Physical Attractiveness, Dangerousness, and the Canadian Criminal Code1


  • 1

    This research was funded by the Centre of Criminology, University of Toronto, through the Contributions Program of the Solicitor General, Canada. The first author was supported by a doctoral fellowship from the Social Sciences and Humanities Research Council of Canada. We would like to thank David Town for his assistance in conducting this study and Nancy DeCourville, Anthony Doob, Richard Rogers, Michael Ross, David Sherry, and Mark Zanna for their helpful comments on earlier drafts of this manuscript.


The Canadian Criminal Code contains provisions for labelling certain convicted criminal offenders as Dangerous Offenders. Sentences of indefinite duration are usually imposed on these offenders in place of the fixed sentences that would normally be imposed. The present study examined one potential source of bias in the use of the Dangerous Offender provisions, the physical attractiveness of an offender. Two hundred and eighty-four adults were given information about a hypothetical offender, including a facial photograph and a conviction record. They responded to questions about the dangerousness of the offender, including questions drawn from the Dangerous Offender criteria.
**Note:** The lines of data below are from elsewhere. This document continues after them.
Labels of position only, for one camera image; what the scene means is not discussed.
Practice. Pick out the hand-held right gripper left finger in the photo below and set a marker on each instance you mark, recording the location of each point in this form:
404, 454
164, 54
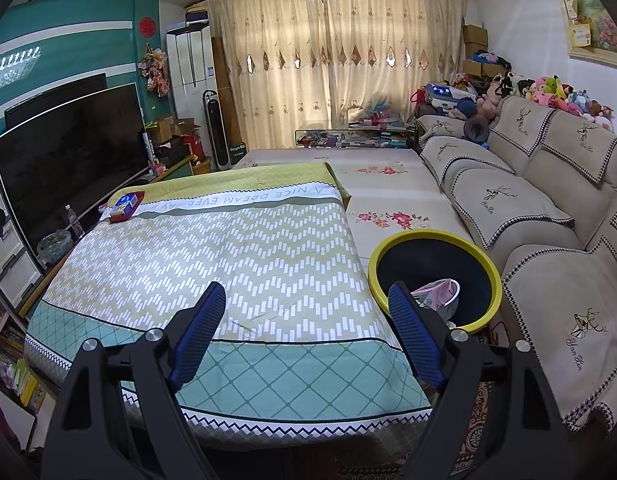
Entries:
201, 335

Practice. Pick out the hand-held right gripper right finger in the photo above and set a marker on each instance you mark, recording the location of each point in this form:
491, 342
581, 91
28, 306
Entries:
418, 340

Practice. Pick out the pink white plastic wrapper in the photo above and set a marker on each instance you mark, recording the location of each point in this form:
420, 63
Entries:
431, 296

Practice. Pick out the yellow rimmed dark bin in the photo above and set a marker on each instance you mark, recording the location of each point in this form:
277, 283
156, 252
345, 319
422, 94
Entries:
491, 280

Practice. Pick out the patterned red rug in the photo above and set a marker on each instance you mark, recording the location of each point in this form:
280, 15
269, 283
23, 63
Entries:
476, 430

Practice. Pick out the red tray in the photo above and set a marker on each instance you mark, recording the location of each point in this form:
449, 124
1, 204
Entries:
121, 215

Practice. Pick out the floral beige mat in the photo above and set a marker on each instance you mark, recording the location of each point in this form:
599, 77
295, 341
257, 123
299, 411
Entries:
388, 195

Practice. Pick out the blue tissue packet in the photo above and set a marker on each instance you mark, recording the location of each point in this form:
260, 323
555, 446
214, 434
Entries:
127, 202

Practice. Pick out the clear water bottle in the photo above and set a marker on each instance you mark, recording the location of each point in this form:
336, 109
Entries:
74, 222

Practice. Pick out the beige covered sofa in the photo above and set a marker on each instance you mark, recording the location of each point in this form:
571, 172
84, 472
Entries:
553, 220

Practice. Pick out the red canister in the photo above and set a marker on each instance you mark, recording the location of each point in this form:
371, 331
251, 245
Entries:
194, 147

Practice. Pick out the shelf of books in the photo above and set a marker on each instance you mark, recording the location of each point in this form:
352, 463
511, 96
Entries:
13, 360

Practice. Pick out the white black tower fan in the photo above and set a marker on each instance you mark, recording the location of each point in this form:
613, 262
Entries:
216, 130

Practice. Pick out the white drawer cabinet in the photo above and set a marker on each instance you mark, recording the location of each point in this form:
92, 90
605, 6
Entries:
8, 260

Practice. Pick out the open cardboard box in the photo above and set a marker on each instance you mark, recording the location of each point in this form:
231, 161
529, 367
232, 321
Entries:
166, 129

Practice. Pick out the glass coffee table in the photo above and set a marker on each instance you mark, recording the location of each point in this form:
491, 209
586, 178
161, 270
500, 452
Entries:
353, 139

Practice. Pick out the large black television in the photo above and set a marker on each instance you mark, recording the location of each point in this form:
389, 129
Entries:
73, 165

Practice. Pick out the dark grey neck pillow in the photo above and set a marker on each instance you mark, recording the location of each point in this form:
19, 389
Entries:
476, 130

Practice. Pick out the blue white starred bag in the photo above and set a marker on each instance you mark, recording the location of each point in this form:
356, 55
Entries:
443, 95

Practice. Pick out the white standing air conditioner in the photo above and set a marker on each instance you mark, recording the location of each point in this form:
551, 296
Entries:
191, 72

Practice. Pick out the hanging artificial flower decoration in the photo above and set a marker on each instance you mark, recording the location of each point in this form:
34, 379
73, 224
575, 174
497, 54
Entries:
154, 70

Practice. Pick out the pile of plush toys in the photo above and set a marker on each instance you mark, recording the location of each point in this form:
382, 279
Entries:
548, 92

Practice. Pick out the cream embroidered curtains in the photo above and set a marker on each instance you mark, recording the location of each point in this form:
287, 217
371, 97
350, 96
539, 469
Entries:
338, 60

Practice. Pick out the brown cardboard box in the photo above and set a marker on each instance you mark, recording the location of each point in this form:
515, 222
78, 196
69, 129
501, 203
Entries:
474, 34
476, 51

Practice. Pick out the framed flower painting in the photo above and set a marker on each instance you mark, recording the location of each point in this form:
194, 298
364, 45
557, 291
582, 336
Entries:
601, 25

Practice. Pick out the red round wall ornament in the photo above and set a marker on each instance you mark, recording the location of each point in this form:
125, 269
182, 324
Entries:
147, 26
Subjects perceived physically unattractive sexual offenders as significantly more likely to fulfill the Dangerous Offender criteria than average-looking and attractive sexual offenders. In particular, unattractive sexual offenders were seen as significantly less likely to restrain their behavior in the future. In light of the fact that there is currently no evidence that physical attractiveness is a valid predictor of sexual offender recidivism, this finding provides grounds to question whether the Dangerous Offender provisions of the Canadian Criminal Code, as they now stand, can be administered impartially.